As in the previous examples, you can uncomment `vertices_updated.debug("vertices")`

to see the flow of data inside iteration. Also, note that the final result does not contain distances to vertices $6$ and $7$. It is caused by the fact that the initial set only contains the starting vertex and only the accessible (in the same connected component) vertices are added to it. Vertices $6$ and $7$ form a separate connected component.

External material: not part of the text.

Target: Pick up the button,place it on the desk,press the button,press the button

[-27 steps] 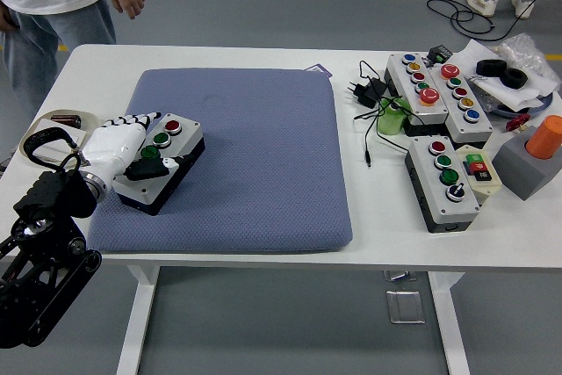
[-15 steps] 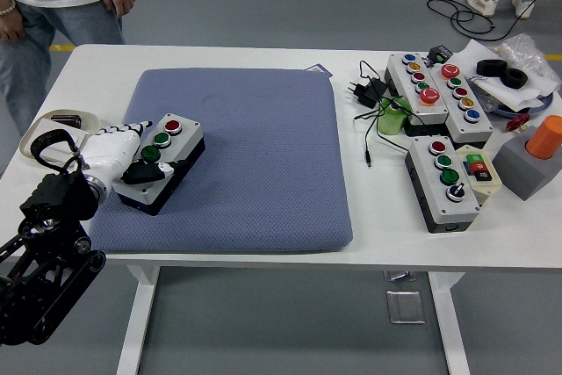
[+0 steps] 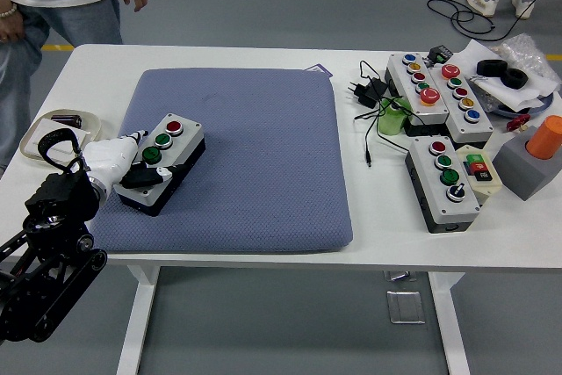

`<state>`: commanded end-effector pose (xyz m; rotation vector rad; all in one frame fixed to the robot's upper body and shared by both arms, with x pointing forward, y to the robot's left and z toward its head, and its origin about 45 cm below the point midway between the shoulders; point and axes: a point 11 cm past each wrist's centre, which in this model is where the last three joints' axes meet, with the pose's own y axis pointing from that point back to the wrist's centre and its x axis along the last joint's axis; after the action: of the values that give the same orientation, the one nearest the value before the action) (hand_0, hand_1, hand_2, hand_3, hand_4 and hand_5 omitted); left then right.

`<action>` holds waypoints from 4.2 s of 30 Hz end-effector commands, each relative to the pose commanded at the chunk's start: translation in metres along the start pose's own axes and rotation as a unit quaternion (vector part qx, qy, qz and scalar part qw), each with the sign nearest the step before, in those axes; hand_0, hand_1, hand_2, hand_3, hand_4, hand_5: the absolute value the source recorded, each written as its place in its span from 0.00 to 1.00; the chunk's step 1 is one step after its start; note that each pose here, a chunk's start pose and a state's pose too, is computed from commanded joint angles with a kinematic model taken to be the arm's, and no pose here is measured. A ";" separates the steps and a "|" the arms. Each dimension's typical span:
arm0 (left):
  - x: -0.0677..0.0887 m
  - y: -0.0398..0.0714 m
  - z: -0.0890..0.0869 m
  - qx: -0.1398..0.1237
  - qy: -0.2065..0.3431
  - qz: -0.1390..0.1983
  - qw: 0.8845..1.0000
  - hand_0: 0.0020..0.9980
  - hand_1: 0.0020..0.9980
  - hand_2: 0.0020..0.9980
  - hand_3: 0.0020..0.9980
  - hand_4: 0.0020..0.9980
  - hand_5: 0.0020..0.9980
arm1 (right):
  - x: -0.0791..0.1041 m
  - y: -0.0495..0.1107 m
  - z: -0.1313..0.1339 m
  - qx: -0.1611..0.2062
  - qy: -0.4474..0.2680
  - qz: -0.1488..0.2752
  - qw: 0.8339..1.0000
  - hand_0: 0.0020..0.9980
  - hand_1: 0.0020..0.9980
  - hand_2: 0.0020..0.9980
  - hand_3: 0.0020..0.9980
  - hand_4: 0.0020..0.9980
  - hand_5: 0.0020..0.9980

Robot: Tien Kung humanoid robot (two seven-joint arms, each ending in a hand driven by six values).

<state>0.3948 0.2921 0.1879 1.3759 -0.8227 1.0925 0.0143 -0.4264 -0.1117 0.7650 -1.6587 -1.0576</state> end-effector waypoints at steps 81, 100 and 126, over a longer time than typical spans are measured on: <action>0.035 0.001 0.101 -0.349 -0.145 0.043 0.925 0.39 0.41 0.39 0.52 0.60 0.00 | 0.002 0.000 -0.005 0.004 0.005 0.005 1.000 0.68 0.63 0.66 0.60 0.30 0.09; 0.034 -0.001 0.097 -0.346 -0.147 0.027 0.926 0.57 0.76 0.85 0.89 1.00 0.50 | 0.003 0.000 -0.006 0.005 0.007 0.005 1.000 0.68 0.63 0.66 0.59 0.30 0.09; 0.105 0.059 0.079 -0.321 -0.018 0.191 0.927 0.14 0.10 0.12 0.84 0.53 0.15 | 0.004 0.000 -0.003 0.002 0.007 0.005 1.000 0.68 0.63 0.65 0.60 0.30 0.08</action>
<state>0.3854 0.2196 0.3121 0.6965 -1.3699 0.9576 0.0157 -0.4306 -0.1100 0.7641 -1.6518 -1.0404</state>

If you wish, you can try simulating changes in the graph over time by adding `__time__`

and `__diff__`

columns to `pw.debug.table_from_markdown`

. Then you can see the changes of the result over time by using `pw.debug.compute_and_print_update_stream(res)`

instead of `pw.debug.compute_and_print(res)`

. If you have problems, see how it was implemented for the connected components above.

## Summary

In this tutorial, you have learned how the iteration works in Pathway and what are its applications. It can be useful in problems you encounter as well!